Institutions: Strong institutions, such as a well-functioning legal system and a stable government, are essential for economic development.
What are some of the challenges to economic development?
Some of the challenges to economic development include:
- Poverty: Poverty is a major obstacle to economic development. It limits people’s ability to invest in their own education and health, and can make it difficult for them to start businesses.
- Inequality: Inequality can also hinder economic development. It can lead to social unrest and conflict, and can make it difficult for people to escape poverty.
- Corruption: Corruption can lead to a loss of public trust in institutions, and can make it difficult for businesses to operate.
- Natural disasters: Natural disasters can damage infrastructure and disrupt economic activity.
Question 1
Which of the following is not an indicator of human development?
(A) Life expectancy at birth
(B) Gross national income per capita
(C) Mean years of schooling
(D) GNI per capita adjusted for purchasing power parity
Answer
(B) Gross national income per capita is an indicator of economic development, not human development.
Question 2
Which of the following is not a goal of the Millennium Development Goals?
(A) Eradicate extreme poverty and hunger
(B) Achieve universal primary education
(C) Promote gender equality and empower women
(D) Reduce child mortality
(E) Ensure environmental sustainability
Answer
(E) Ensure environmental sustainability is a goal of the Sustainable Development Goals, not the Millennium Development Goals.
Question 3
Which of the following is not a factor that contributes to economic development?
(A) Human capital
(B) Natural resources
(C) Physical capital
(D) Technological Progress
(E) Entrepreneurship
Answer
(B) Natural resources are a factor that contributes to economic growth, not economic development.
Question 4
Which of the following is not a characteristic of a developed country?

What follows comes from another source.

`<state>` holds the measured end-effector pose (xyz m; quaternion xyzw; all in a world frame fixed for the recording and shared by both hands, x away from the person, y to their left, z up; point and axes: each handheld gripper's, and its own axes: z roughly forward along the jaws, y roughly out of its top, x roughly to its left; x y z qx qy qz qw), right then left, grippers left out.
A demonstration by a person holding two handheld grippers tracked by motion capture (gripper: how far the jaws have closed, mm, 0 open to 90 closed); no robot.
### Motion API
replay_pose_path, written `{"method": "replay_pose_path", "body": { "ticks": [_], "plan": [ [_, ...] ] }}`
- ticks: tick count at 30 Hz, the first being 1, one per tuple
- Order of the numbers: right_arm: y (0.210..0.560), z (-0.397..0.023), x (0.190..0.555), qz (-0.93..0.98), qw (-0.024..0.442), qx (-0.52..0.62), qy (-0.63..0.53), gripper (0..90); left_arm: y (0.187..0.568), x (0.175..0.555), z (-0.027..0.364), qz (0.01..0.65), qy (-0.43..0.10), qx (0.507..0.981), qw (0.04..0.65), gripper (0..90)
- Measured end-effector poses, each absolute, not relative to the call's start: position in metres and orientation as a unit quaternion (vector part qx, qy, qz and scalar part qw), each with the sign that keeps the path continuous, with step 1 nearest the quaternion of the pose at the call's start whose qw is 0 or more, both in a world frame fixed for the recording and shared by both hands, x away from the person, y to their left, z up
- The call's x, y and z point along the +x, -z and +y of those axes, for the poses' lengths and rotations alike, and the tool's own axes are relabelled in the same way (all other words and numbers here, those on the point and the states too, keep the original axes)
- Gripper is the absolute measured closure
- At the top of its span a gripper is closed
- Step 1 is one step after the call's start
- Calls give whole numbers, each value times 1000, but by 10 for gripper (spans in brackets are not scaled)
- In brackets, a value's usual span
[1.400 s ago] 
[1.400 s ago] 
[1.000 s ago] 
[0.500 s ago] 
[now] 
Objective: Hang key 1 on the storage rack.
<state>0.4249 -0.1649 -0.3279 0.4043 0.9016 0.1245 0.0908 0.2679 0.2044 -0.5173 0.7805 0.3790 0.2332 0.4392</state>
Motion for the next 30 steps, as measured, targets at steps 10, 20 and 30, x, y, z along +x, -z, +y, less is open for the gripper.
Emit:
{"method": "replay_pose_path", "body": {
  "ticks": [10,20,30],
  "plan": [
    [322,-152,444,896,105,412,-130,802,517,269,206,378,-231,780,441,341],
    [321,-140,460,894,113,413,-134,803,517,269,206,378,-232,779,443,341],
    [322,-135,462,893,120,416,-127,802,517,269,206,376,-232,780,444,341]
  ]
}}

(A) High per capita income
(B) High level of industrialization
(C) High level of education
(D) Low level of poverty
(E) High level of social welfare
Answer
(D) Low level of poverty is a characteristic of a developing country, not a developed country.
Question 5
Which of the following is not a challenge faced by developing countries?
(A) Poverty
(B) Hunger
(C) Disease
(D) Illiteracy
(E) High levels of economic growth
Answer
(E) High levels of economic growth is a challenge faced by developed countries, not developing countries.